Gary Hartman, Michella Welch

O mistério da agressão sexual seguida de homicídio de uma adolescente norte-americana em 1986 foi resolvido, 32 anos depois, graças a uma técnica inovadora da genealogia genética, anunciaram neste domingo (24) as autoridades do estado de Washington, nos EUA.

Um homem de 66 anos, Gary Hartman, foi preso na quarta-feira (20) e estará perante um juiz esta semana para ser acusado neste caso, que há 32 anos comoveu a cidade de Tacoma, no extremo noroeste dos Estados Unidos, relata a France Press.

Em 26 de março de 1986, Michella Welch, de 12 anos, desapareceu enquanto brincava com as duas irmãs em um parque público da cidade. Um cão da polícia encontrou seu corpo horas depois, abandonado em uma sarjeta.

A investigação não foi bem-sucedida e o caso foi arquivado. Mas os avanços da tecnologia em DNA permitiram reabri-lo em duas etapas.

Em 2006, a polícia científica conseguiu reconstituir uma impressão de DNA a partir de elementos recolhidos no local do crime, mas não revelou nenhuma correspondência com as fichas de criminosos registrados nos Estados Unidos.

12 anos mais tarde, a técnica da genealogia genética, que recorre às bases de dados e arquivos genealógicos que incluem pessoas que tenham tentado conhecer sua ascendência, permitiu que a investigação chegasse ao fim.

“A genealogia genética usa o DNA para associar um perfil desconhecido a um membro da sua família. Recorre-se, então, à genealogia tradicional para construir uma árvore genealógica, graças aos sites na internet disponíveis publicamente”, explicou na sexta-feira (22) Donald Ramsdell, chefe da polícia de Tacoma.

Graças a essa técnica, foi possível isolar os perfis de dois irmãos, cuja idade e local de residência em 1986 os transformaram em possíveis suspeitos.
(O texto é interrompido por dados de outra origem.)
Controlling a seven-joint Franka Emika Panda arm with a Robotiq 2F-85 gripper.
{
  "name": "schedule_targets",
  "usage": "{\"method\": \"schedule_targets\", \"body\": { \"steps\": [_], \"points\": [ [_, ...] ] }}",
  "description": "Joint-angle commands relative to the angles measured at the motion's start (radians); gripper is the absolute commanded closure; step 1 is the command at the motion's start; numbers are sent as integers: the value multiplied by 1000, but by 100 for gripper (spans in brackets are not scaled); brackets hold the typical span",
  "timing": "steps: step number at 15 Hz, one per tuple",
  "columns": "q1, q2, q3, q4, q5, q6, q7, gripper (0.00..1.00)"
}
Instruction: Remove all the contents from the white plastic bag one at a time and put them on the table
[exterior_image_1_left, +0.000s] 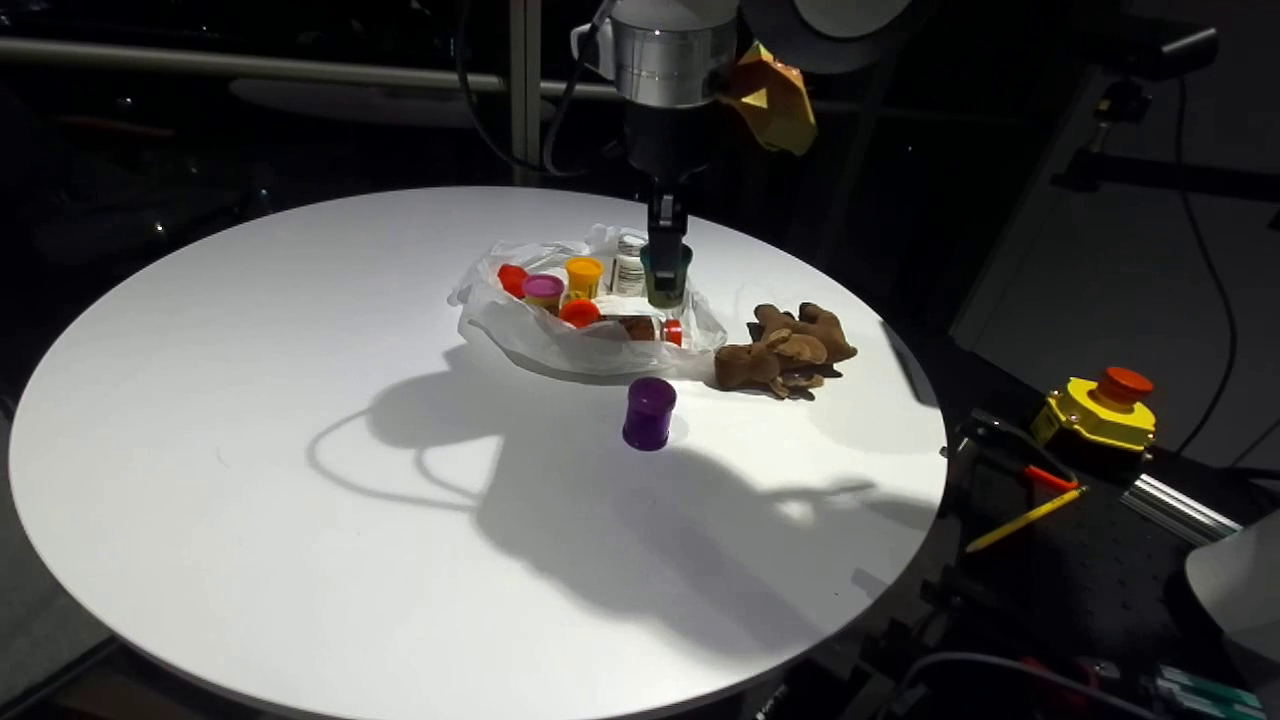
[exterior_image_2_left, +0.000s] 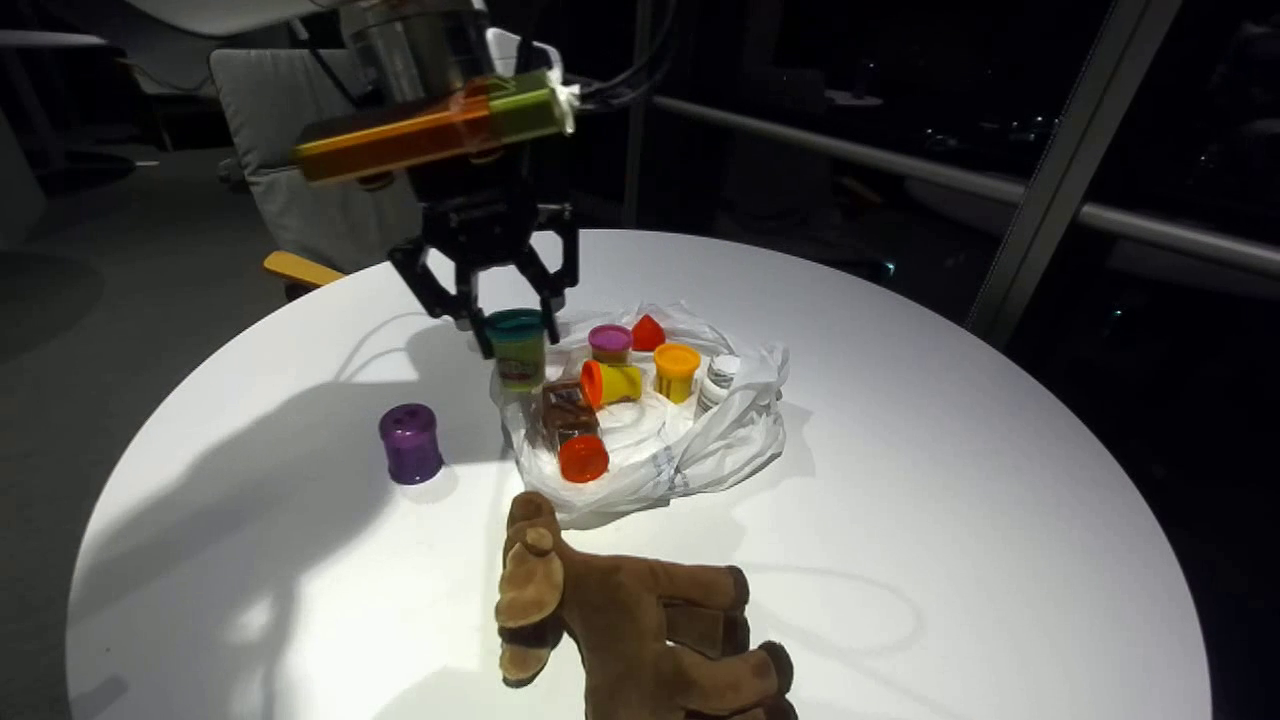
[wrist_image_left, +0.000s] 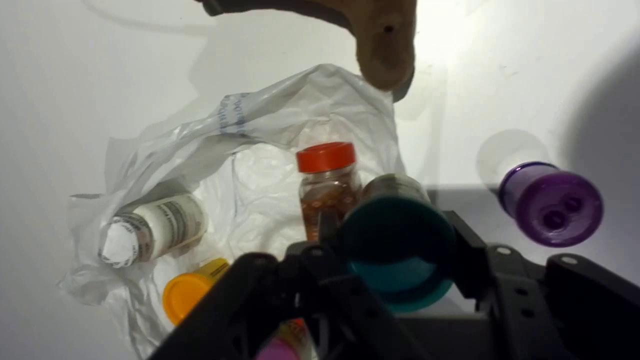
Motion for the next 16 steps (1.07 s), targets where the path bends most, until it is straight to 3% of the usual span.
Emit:
{"method": "schedule_targets", "body": {
  "steps": [1,4,9,15,16],
  "points": [
    [-7,-103,55,-156,17,23,27,72],
    [-17,-120,81,-247,54,89,53,72],
    [-57,-93,86,-341,210,270,12,72],
    [-58,-32,26,-355,143,359,59,72],
    [-57,-23,21,-351,144,361,56,23]
  ]
}}
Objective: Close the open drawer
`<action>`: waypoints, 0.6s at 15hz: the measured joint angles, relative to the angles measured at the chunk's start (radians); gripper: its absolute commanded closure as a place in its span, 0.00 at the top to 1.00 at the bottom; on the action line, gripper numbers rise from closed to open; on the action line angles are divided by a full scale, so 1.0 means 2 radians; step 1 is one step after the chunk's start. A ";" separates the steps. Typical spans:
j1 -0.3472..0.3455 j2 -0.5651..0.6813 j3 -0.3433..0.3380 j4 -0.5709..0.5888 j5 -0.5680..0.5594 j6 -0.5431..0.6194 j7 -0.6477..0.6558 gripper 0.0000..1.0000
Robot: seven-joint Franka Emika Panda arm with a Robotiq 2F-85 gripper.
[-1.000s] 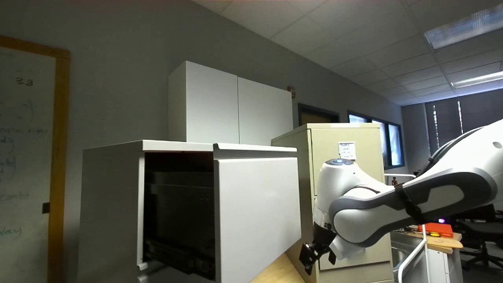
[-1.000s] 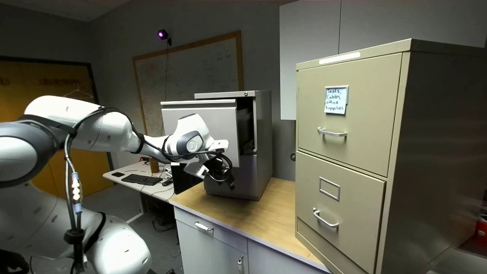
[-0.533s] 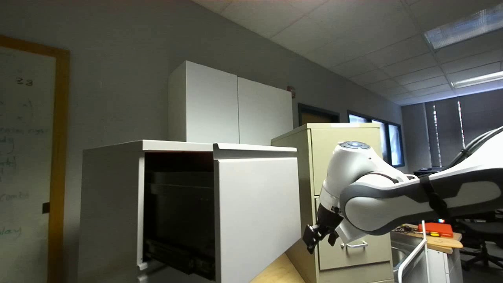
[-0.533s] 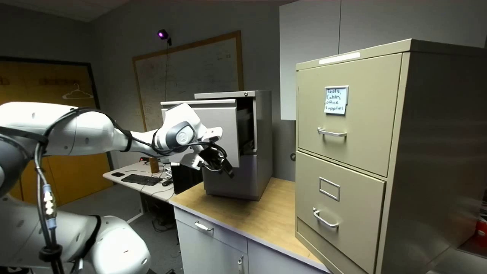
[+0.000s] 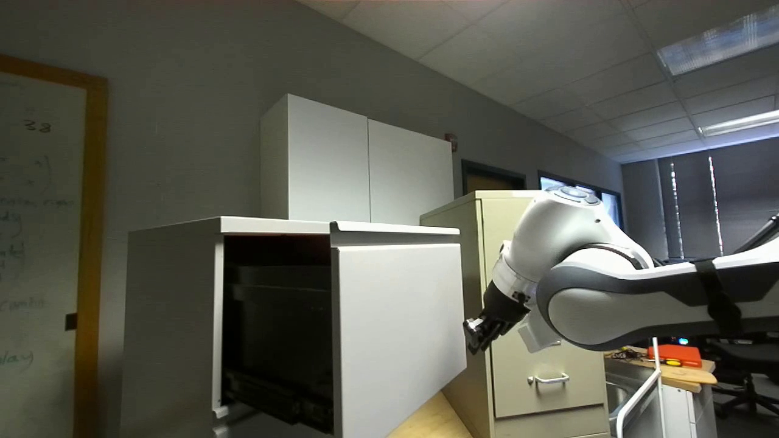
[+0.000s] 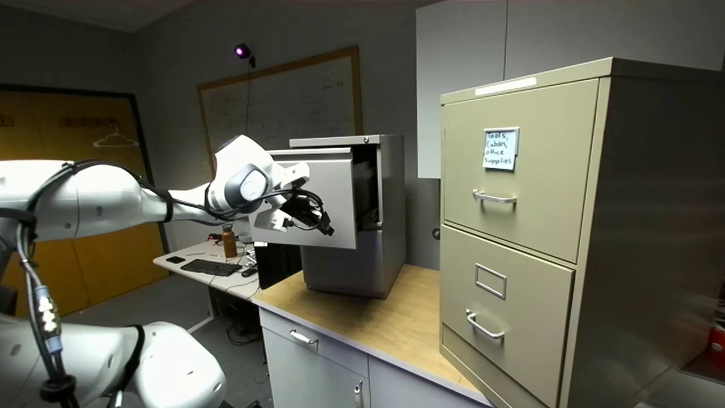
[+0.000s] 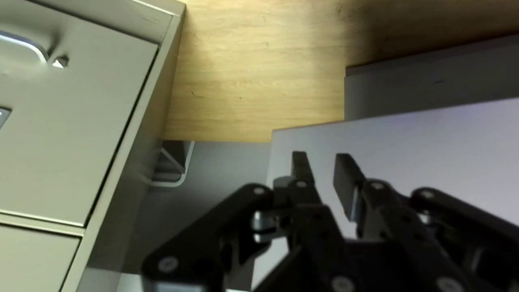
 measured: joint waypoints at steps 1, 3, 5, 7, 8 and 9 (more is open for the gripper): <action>0.002 -0.003 0.003 0.003 0.000 0.011 -0.001 0.01; 0.005 -0.004 0.006 0.009 0.000 0.039 -0.005 0.02; 0.008 -0.002 0.008 0.016 0.000 0.070 -0.013 0.03; 0.013 0.006 0.007 0.023 0.001 0.100 -0.024 0.03; 0.014 0.010 0.007 0.025 0.002 0.110 -0.031 0.04; 0.017 0.016 0.006 0.028 0.003 0.120 -0.037 0.02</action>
Ambos foram postos sob vigilância enquanto a polícia tentou verificar seu perfil genético.

Gary Hartman estava recentemente almoçando em um restaurante sem saber que o vizinho de mesa era um inspetor da polícia. Um dos guardanapos de papel que usou foi recolhido pelo agente, que o enviou para o laboratório.

O DNA correspondia à impressão retirada do corpo de Michella Welch. “Neste caso, combinam-se o trabalho policial tradicional e os avanços tecnológicos”, destacou Ramsdell.

“Chegamos a um ponto em que se alguém é um criminoso que deixou DNA no local do seu crime, vale mais se render, pois chegaremos até ele”, advertiu Mark Lindquist, promotor do condado de Pierce.

A genealogia genética permitiu também prender no fim de abril, na Califórnia, um homem suspeito de ser “o assassino do Golden State“, acusado de 12 homicídios e 50 estupros entre 1970 e 1980.